Glencore to Restart Australia Coal Mine as Prices Surge
Glencore said on Tuesday it would restart a coking coal mine in southeastern Australia that was shuttered more than two years ago, with a resurgence in prices for the commodity breathing new life into the sector.
Less than a year after the coal industry was declared to be in terminal decline, markets for coal used to generate power and make steel have surged - boosted by moves in China to mine less of its own coal and import more.
Glencore (GLCNF) acquired the underground Integra mine, formally called Glennies Creek, in 2015 after it was mothballed by then owner Vale of Brazil. It plans to restart it early next year.
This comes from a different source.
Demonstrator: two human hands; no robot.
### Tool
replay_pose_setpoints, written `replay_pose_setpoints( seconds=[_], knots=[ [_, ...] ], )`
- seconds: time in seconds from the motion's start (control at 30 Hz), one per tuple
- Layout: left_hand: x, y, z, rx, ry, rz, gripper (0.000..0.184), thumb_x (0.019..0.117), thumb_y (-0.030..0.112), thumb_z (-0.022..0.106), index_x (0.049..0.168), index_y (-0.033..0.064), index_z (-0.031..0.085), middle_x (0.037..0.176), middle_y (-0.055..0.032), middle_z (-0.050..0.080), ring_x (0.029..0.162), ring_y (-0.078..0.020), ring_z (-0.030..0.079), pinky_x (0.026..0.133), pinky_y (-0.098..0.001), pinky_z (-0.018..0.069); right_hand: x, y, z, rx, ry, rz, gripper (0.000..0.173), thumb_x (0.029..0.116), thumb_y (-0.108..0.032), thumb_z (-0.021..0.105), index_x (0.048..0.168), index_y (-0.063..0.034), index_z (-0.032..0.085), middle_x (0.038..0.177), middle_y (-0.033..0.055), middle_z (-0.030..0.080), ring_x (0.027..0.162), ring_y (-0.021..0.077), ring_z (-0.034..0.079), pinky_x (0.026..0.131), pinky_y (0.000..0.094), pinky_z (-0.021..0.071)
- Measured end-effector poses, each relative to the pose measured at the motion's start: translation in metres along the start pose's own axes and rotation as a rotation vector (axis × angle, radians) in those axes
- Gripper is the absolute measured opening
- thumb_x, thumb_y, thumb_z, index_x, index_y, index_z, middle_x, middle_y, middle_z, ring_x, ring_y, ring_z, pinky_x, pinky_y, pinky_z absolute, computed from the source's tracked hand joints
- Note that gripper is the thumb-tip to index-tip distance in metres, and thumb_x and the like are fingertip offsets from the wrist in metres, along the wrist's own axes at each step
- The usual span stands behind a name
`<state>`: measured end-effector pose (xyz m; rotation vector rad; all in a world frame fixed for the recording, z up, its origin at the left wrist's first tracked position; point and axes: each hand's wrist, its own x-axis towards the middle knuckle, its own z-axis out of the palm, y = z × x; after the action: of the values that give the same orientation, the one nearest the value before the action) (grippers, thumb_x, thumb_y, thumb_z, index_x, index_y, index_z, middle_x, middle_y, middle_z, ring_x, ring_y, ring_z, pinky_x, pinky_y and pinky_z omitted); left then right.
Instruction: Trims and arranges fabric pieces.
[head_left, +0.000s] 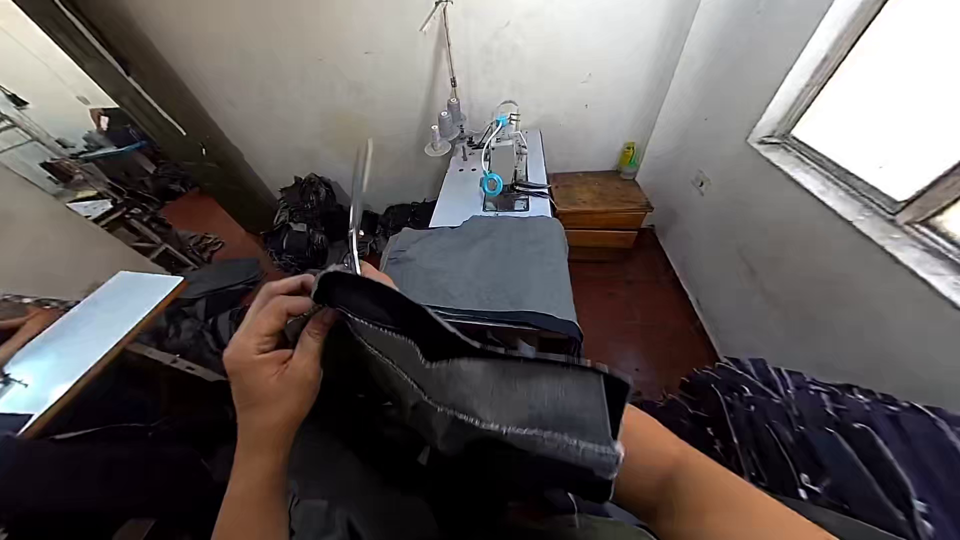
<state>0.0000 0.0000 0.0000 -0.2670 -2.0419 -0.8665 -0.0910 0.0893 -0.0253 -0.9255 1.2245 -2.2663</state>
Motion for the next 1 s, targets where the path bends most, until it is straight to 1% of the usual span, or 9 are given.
replay_pose_setpoints(
  seconds=[0.17, 0.27, 0.33, 0.43, 0.53, 0.63, 0.7, 0.9, 1.0],
  knots=[
    [-0.032, -0.008, 0.018, 0.291, 0.053, -0.039, 0.028, 0.0952, 0.026, 0.065, 0.078, 0.0037, 0.064, 0.104, -0.0067, 0.068, 0.102, -0.0082, 0.065, 0.088, -0.0236, 0.0549, -0.074, -0.064, -0.104, -0.212, -0.122, 0.182, 0.042, 0.1095, -0.041, 0.04, 0.125, -0.0064, 0.059, 0.118, 0.0066, 0.072, 0.103, 0.013, 0.07, 0.092, 0.0325, 0.0563],
    [-0.036, -0.007, 0.019, 0.441, 0.067, -0.046, 0.034, 0.0964, 0.029, 0.064, 0.075, 0.0022, 0.063, 0.1, -0.0122, 0.07, 0.096, -0.0119, 0.066, 0.082, -0.0242, 0.0538, -0.149, -0.09, -0.17, -0.388, -0.071, 0.14, 0.07, 0.0844, -0.072, 0.066, 0.119, -0.0112, 0.063, 0.119, 0.0065, 0.073, 0.109, 0.019, 0.07, 0.095, 0.0383, 0.0579],
    [-0.04, -0.008, 0.022, 0.451, 0.049, -0.048, 0.035, 0.0959, 0.029, 0.065, 0.074, 0.0017, 0.063, 0.098, -0.0138, 0.07, 0.095, -0.0137, 0.067, 0.081, -0.0261, 0.0542, -0.188, -0.083, -0.17, -0.634, 0.211, 0.192, 0.073, 0.0626, -0.069, 0.086, 0.109, -0.0153, 0.066, 0.098, -0.0046, 0.074, 0.09, 0.0078, 0.071, 0.079, 0.0298, 0.0606],
    [-0.041, -0.015, 0.03, 0.405, -0.024, -0.011, 0.038, 0.0949, 0.032, 0.066, 0.073, 0.0008, 0.065, 0.096, -0.0143, 0.071, 0.092, -0.014, 0.068, 0.079, -0.0271, 0.0547, -0.192, -0.065, -0.176, -0.869, 0.453, 0.17, 0.035, 0.0697, -0.037, 0.088, 0.09, -0.0165, 0.067, 0.072, -0.0058, 0.065, 0.063, 0.0058, 0.063, 0.058, 0.0294, 0.054],
    [-0.044, -0.025, 0.035, 0.173, -0.134, 0.066, 0.034, 0.0971, 0.033, 0.067, 0.078, 0.0054, 0.065, 0.088, -0.0038, 0.068, 0.087, -0.0045, 0.065, 0.078, -0.0201, 0.0539, -0.166, -0.094, -0.207, -0.997, 0.31, 0.007, 0.027, 0.0713, -0.014, 0.085, 0.091, -0.0091, 0.067, 0.071, -0.0008, 0.064, 0.061, 0.0087, 0.06, 0.056, 0.0318, 0.0517],
    [-0.048, -0.023, 0.05, -0.04, -0.229, -0.004, 0.029, 0.0992, 0.04, 0.066, 0.112, 0.0134, 0.066, 0.104, 0.0069, 0.069, 0.098, 0.0024, 0.065, 0.088, -0.0176, 0.0557, -0.146, -0.148, -0.225, -1.193, 0.088, -0.195, 0.022, 0.0737, -0.009, 0.08, 0.088, -0.0045, 0.065, 0.074, 0.0032, 0.065, 0.065, 0.0106, 0.062, 0.059, 0.0326, 0.0523],
    [-0.042, -0.023, 0.059, -0.03, -0.262, -0.017, 0.047, 0.0999, 0.038, 0.064, 0.132, 0.0039, 0.062, 0.121, -0.0043, 0.07, 0.108, -0.0034, 0.066, 0.096, -0.0235, 0.055, -0.136, -0.178, -0.224, -1.311, 0.012, -0.29, 0.02, 0.0739, -0.01, 0.077, 0.089, -0.005, 0.064, 0.075, 0.003, 0.065, 0.065, 0.0097, 0.063, 0.058, 0.0308, 0.0516],
    [0.025, -0.019, 0.033, 0.284, -0.178, 0.095, 0.033, 0.1035, 0.018, 0.06, 0.111, -0.0128, 0.068, 0.101, -0.0286, 0.069, 0.096, -0.0278, 0.068, 0.091, -0.0427, 0.0537, -0.112, -0.185, -0.2, -1.206, 0.137, -0.327, 0.029, 0.0727, -0.01, 0.081, 0.096, -0.0035, 0.065, 0.078, 0.0015, 0.064, 0.068, 0.0056, 0.06, 0.061, 0.0246, 0.05],
    [0.061, 0.02, 0.022, 0.272, -0.211, 0.205, 0.027, 0.1015, 0.011, 0.062, 0.109, -0.0136, 0.066, 0.099, -0.0195, 0.067, 0.093, -0.0106, 0.062, 0.09, -0.0243, 0.0496, -0.094, -0.209, -0.206, -1.113, 0.198, -0.444, 0.029, 0.0751, -0.008, 0.08, 0.098, -0.0025, 0.063, 0.082, -0.0015, 0.064, 0.071, 0.001, 0.06, 0.066, 0.0204, 0.0515]
  ],
)
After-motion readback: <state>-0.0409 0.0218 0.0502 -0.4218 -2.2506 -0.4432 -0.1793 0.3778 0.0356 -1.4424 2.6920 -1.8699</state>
"The Integra underground mine has been on care and maintenance since July 2014 and Glencore has continued to assess options for a restart against global coal market conditions," the company said.
The mine is expected to yield 1.3 million tonnes of coal in 2017, according to Glencore.
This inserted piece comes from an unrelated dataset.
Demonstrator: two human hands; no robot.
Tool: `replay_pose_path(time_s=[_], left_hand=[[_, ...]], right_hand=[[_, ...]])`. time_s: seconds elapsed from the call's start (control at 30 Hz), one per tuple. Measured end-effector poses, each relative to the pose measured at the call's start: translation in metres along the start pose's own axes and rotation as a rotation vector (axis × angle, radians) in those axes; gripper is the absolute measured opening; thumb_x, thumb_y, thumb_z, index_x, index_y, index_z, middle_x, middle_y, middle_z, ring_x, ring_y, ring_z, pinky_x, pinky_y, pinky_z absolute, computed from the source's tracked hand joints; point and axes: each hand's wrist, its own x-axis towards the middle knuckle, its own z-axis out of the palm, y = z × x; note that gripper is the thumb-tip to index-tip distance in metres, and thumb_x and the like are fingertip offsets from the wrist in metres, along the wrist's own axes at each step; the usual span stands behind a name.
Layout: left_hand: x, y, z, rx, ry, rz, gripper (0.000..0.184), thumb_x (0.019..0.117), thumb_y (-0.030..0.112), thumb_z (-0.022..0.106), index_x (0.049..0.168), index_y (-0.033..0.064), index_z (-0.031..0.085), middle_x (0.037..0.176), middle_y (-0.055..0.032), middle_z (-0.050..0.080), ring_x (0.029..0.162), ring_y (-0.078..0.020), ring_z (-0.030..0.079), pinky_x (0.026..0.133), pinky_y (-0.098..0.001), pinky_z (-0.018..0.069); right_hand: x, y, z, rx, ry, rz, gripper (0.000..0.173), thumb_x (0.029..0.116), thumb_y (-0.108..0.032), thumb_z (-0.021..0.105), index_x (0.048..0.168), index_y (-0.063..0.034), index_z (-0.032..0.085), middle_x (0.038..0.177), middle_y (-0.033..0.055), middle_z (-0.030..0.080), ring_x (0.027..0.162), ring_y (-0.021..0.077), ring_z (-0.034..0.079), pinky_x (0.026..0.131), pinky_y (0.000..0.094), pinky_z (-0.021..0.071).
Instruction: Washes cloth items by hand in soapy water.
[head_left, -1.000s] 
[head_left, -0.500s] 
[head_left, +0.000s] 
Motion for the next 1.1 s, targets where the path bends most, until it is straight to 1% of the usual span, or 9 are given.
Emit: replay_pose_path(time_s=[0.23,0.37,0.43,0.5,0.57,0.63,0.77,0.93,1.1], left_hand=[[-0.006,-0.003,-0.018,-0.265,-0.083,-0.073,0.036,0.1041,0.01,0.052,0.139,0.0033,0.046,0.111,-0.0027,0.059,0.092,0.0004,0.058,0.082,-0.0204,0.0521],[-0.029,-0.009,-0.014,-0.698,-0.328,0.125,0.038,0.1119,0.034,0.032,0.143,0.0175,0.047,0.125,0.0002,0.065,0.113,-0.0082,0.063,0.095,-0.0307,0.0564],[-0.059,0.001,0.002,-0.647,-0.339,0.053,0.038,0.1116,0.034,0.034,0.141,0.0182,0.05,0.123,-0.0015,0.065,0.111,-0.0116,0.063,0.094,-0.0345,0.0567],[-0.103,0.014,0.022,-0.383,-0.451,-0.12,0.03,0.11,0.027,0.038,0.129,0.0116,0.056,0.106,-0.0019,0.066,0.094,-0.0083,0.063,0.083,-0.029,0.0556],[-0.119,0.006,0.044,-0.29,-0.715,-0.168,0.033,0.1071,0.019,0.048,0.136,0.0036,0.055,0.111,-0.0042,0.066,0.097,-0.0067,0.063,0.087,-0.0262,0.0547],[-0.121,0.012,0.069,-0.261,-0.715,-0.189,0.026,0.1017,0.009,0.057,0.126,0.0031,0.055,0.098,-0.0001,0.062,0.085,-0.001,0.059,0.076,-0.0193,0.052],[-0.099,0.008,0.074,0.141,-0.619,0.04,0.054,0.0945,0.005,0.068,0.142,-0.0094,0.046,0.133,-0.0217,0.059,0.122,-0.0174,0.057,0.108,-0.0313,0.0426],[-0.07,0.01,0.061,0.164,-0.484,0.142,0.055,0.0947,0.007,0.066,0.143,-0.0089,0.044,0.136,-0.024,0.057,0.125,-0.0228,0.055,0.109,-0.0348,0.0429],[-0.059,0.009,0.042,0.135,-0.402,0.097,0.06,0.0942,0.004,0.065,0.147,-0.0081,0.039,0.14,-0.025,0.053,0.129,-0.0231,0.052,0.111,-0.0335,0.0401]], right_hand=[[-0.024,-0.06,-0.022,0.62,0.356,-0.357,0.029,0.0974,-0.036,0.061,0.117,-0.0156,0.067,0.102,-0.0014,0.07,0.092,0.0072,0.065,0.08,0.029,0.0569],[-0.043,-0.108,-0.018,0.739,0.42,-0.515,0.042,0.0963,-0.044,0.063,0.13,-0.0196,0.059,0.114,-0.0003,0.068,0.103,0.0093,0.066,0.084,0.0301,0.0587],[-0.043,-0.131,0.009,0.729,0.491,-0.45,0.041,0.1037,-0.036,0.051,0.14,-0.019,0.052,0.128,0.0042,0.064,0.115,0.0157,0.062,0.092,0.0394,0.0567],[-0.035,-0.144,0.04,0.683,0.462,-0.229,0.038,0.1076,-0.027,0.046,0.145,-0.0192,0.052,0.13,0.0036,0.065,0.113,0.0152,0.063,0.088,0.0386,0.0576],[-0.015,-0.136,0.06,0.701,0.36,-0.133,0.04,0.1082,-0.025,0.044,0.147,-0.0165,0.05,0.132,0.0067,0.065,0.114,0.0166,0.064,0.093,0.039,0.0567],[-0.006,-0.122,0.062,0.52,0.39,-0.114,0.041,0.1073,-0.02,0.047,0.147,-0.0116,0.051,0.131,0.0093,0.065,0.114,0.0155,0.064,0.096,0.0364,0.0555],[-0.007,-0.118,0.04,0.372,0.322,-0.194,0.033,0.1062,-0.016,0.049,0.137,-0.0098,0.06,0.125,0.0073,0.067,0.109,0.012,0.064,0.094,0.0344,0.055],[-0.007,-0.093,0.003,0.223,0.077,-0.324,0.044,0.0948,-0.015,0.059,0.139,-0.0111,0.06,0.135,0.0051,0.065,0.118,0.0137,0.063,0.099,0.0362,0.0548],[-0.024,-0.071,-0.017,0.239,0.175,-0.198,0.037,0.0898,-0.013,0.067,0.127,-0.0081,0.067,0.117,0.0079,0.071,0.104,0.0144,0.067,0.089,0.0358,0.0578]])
The unprecedented surge in coal prices in the past few months to more than double their June levels is a big fillip for Glencore and other coal miners.
Peabody Energy Corp and Nippon Steel last month set the fourth quarter metallurgical coal contract benchmark at $200 a tonne, more than twice the price of the previous quarter.
Glencore said in October it would rehire about 200 workers at its Collinsville coal mine, also in Australia, after cutting 180 jobs to combat weak pricing.
China has cut working days on coal mines to 276 days from 330 days to remove excess capacity, leading to higher demand for imports.